### About this task
Write out, from the entries below, exactly the lines that run between the lines holding "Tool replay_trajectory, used" and "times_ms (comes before", inclusive, and stop there.

Records from a collection
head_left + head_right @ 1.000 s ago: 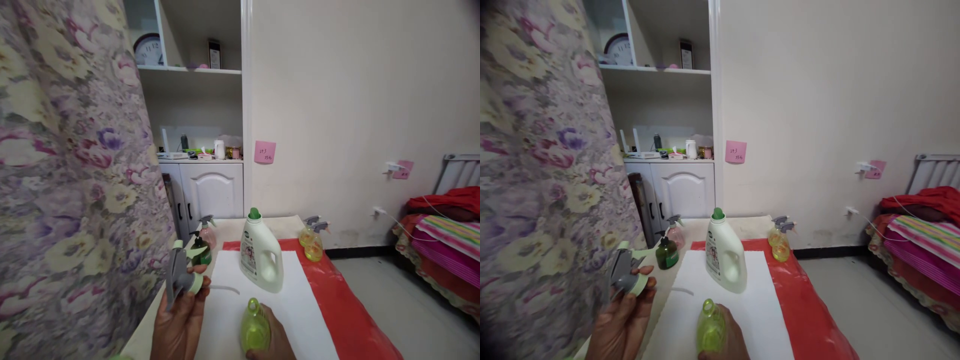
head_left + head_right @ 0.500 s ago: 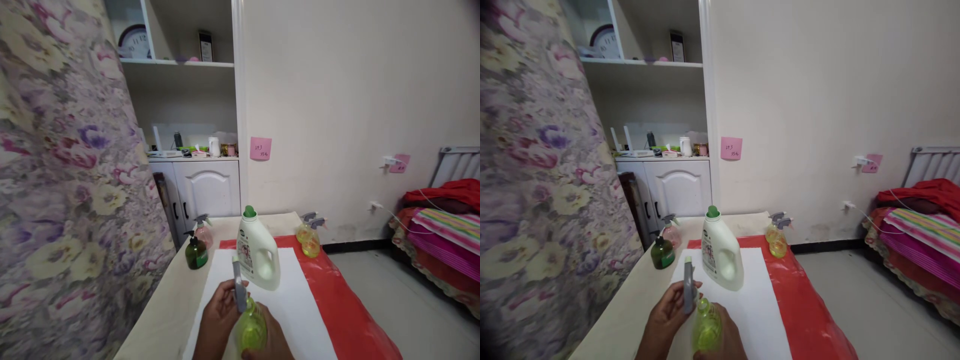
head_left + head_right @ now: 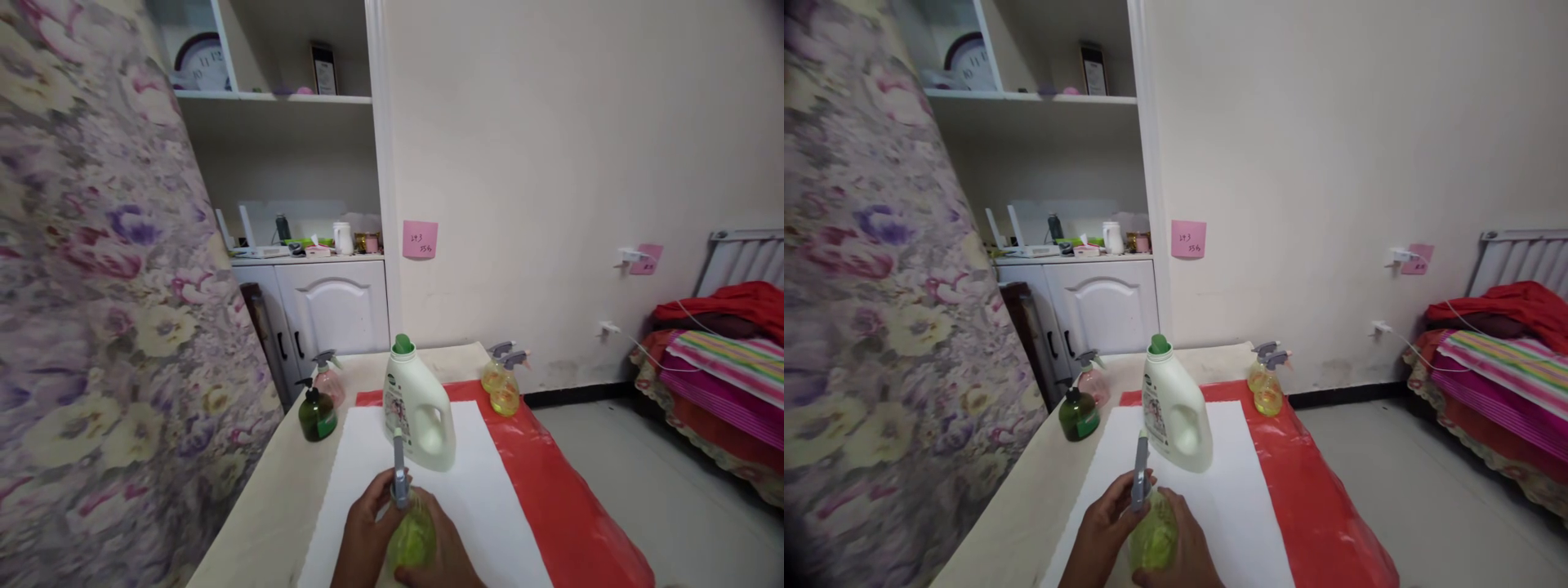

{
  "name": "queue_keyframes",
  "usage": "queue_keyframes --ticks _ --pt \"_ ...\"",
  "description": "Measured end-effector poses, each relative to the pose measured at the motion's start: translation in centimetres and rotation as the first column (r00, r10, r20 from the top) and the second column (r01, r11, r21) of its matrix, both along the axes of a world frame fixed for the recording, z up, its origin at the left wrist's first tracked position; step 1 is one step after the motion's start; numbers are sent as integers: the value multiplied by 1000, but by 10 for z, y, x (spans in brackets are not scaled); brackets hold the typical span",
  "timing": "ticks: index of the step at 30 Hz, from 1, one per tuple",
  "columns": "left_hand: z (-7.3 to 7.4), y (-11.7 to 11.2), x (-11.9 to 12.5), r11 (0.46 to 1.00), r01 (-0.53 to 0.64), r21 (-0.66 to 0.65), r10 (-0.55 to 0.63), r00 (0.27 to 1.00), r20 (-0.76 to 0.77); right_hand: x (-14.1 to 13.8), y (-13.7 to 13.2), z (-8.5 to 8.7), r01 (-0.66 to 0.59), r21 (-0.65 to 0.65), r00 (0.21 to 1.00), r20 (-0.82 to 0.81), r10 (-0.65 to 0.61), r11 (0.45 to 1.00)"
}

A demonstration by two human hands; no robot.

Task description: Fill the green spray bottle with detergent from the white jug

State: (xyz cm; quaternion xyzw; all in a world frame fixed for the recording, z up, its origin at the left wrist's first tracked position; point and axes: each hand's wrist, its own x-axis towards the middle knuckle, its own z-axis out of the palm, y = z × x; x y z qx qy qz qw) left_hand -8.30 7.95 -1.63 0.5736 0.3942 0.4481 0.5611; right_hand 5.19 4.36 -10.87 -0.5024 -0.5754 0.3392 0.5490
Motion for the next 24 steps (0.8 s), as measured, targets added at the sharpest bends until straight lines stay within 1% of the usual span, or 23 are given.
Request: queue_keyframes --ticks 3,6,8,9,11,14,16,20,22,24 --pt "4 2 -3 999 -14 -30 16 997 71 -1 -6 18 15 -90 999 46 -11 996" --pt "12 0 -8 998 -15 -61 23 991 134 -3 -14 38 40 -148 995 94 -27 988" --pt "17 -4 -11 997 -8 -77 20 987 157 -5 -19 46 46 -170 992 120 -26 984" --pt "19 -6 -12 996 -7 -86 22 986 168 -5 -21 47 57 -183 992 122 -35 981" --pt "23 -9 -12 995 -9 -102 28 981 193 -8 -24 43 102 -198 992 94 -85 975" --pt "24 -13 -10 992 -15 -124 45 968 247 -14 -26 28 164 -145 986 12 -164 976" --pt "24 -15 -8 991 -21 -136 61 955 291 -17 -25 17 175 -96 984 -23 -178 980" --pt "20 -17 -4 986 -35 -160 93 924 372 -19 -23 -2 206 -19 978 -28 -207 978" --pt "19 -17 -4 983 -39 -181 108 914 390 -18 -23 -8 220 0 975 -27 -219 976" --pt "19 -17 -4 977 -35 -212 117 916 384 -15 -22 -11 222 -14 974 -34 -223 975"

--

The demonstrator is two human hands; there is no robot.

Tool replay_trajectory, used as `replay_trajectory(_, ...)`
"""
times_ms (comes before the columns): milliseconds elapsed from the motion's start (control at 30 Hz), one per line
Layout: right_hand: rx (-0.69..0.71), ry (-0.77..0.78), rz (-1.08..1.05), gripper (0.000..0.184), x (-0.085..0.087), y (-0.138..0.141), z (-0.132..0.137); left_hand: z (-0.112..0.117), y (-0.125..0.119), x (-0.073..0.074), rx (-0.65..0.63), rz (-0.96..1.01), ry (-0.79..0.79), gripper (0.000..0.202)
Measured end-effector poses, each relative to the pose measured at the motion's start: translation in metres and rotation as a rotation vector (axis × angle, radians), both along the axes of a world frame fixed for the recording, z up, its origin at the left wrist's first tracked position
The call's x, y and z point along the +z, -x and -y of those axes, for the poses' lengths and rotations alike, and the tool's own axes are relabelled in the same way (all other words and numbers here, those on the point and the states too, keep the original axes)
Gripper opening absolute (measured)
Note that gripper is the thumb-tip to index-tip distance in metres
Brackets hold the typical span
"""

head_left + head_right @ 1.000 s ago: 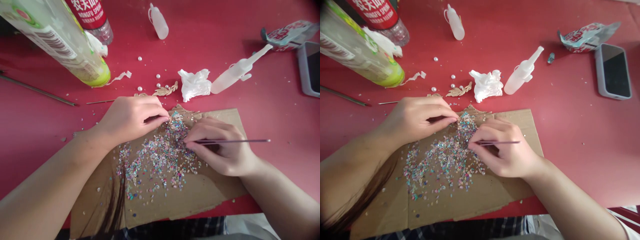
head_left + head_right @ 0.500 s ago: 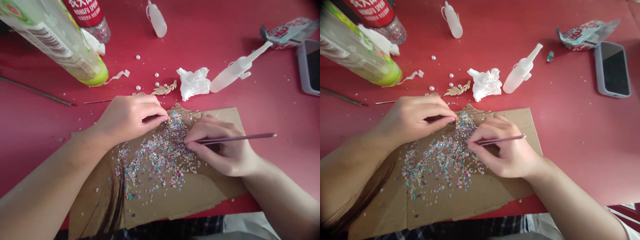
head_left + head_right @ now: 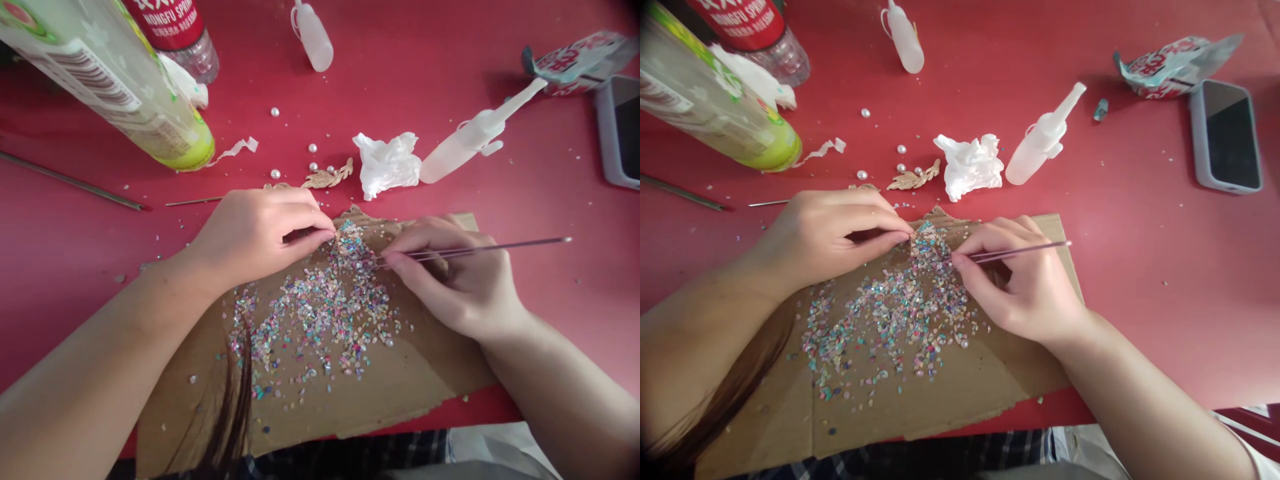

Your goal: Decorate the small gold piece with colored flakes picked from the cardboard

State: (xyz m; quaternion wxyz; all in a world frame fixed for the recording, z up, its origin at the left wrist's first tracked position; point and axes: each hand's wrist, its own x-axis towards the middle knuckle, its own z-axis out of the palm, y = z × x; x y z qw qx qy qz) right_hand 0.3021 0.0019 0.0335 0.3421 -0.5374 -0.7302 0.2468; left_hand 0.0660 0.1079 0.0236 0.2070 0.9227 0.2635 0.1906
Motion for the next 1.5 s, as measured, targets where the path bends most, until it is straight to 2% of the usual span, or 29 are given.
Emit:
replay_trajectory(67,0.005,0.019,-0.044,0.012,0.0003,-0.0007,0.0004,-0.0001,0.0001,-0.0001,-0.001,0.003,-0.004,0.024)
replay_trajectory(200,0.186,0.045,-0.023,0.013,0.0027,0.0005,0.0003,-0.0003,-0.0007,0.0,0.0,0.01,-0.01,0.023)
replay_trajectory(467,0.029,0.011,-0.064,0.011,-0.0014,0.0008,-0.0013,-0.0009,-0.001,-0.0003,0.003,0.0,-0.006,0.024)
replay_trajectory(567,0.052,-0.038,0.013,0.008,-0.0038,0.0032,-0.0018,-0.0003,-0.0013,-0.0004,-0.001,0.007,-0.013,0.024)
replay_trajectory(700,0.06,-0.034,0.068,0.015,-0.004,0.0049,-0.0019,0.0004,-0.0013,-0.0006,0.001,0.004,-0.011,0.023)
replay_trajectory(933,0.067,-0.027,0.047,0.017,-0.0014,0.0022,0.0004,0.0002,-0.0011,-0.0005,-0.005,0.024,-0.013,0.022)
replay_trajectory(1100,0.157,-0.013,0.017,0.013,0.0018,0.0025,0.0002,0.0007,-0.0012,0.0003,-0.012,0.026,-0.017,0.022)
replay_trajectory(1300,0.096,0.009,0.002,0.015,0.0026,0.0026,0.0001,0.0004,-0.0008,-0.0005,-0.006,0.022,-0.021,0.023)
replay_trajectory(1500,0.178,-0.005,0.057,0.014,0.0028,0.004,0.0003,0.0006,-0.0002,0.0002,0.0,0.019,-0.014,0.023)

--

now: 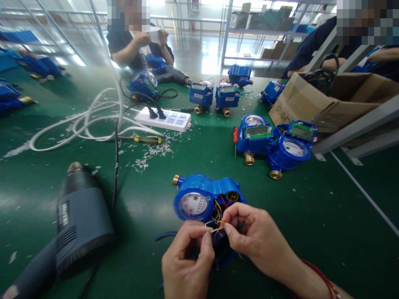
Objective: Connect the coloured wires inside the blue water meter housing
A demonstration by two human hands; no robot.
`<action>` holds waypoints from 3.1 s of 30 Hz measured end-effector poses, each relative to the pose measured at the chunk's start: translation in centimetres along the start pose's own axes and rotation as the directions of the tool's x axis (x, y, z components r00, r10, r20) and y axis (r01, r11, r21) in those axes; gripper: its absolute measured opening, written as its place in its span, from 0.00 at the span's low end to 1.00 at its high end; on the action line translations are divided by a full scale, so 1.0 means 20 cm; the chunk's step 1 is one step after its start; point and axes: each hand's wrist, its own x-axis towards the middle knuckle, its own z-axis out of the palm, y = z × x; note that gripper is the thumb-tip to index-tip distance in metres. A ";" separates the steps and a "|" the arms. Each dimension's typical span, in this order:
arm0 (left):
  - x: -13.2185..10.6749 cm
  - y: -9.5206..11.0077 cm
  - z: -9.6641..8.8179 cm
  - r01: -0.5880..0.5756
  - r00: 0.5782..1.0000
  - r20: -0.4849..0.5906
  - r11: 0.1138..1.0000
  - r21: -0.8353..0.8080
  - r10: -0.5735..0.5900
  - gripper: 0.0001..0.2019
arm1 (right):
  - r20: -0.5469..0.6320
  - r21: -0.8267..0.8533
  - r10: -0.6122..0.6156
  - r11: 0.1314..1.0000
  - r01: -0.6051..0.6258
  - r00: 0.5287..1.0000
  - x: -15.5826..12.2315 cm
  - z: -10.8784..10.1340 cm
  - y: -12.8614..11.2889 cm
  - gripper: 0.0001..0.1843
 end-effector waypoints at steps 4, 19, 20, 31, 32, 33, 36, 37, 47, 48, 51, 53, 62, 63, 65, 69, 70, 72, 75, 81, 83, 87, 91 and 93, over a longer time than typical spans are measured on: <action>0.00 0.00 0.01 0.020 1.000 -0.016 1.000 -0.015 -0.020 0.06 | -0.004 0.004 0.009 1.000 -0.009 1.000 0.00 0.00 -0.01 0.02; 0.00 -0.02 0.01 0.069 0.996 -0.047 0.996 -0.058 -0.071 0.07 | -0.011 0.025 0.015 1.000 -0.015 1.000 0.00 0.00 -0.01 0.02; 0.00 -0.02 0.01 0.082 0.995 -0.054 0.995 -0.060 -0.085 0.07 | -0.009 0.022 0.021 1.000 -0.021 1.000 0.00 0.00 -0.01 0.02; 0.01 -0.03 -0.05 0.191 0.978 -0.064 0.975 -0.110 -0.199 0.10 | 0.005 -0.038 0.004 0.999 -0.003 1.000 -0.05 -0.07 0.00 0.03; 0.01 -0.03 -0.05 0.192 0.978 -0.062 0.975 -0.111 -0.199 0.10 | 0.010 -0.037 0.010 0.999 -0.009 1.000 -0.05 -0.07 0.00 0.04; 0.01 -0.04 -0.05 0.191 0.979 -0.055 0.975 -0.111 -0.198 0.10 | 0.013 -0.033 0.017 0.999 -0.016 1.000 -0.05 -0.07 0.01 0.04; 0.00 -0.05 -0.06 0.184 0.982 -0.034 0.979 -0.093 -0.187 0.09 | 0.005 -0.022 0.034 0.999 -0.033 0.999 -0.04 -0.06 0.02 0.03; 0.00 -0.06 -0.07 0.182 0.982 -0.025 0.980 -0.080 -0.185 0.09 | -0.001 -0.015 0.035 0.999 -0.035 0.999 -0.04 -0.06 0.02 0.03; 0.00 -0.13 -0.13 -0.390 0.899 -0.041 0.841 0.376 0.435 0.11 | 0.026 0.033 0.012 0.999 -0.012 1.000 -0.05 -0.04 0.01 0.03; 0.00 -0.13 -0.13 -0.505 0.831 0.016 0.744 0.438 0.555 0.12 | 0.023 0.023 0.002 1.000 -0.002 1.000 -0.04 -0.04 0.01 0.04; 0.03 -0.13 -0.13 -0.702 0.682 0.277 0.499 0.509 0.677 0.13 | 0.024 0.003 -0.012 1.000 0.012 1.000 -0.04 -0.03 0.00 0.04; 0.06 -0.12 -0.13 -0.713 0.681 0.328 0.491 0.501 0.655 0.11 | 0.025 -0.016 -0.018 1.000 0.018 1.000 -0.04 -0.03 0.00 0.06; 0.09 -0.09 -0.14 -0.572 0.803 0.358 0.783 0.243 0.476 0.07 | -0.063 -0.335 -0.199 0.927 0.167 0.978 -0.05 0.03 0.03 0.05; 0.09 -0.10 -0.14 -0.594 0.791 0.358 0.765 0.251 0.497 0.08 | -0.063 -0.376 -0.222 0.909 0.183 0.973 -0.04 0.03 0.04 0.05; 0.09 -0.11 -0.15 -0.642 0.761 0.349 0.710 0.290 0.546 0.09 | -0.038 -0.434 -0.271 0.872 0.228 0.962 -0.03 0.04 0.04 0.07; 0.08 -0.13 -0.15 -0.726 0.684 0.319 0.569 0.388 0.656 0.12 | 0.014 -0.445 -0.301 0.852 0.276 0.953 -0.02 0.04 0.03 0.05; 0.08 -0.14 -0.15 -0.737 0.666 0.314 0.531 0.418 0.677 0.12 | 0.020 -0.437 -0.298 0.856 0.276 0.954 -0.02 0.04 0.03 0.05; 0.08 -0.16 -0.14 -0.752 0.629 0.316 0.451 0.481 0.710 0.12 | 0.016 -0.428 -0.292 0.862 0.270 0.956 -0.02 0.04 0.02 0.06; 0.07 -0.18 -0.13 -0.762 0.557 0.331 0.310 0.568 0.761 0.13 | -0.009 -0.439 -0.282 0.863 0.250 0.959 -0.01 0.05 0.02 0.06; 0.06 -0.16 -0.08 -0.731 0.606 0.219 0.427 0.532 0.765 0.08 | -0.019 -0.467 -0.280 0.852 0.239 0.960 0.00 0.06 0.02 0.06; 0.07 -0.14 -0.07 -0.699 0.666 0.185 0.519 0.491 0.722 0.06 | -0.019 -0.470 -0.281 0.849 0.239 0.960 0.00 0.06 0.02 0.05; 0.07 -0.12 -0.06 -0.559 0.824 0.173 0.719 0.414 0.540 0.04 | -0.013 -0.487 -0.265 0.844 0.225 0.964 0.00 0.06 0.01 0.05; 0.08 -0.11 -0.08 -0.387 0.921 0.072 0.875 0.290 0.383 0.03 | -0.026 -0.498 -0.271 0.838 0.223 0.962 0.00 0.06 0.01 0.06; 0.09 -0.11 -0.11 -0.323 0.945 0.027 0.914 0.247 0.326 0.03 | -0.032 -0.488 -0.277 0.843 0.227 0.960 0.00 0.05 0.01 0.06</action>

### Answer box
Tool replay_trajectory, used as `replay_trajectory(_, ...)`
"""
times_ms (comes before the columns): milliseconds elapsed from the motion's start (control at 30 Hz), one per line

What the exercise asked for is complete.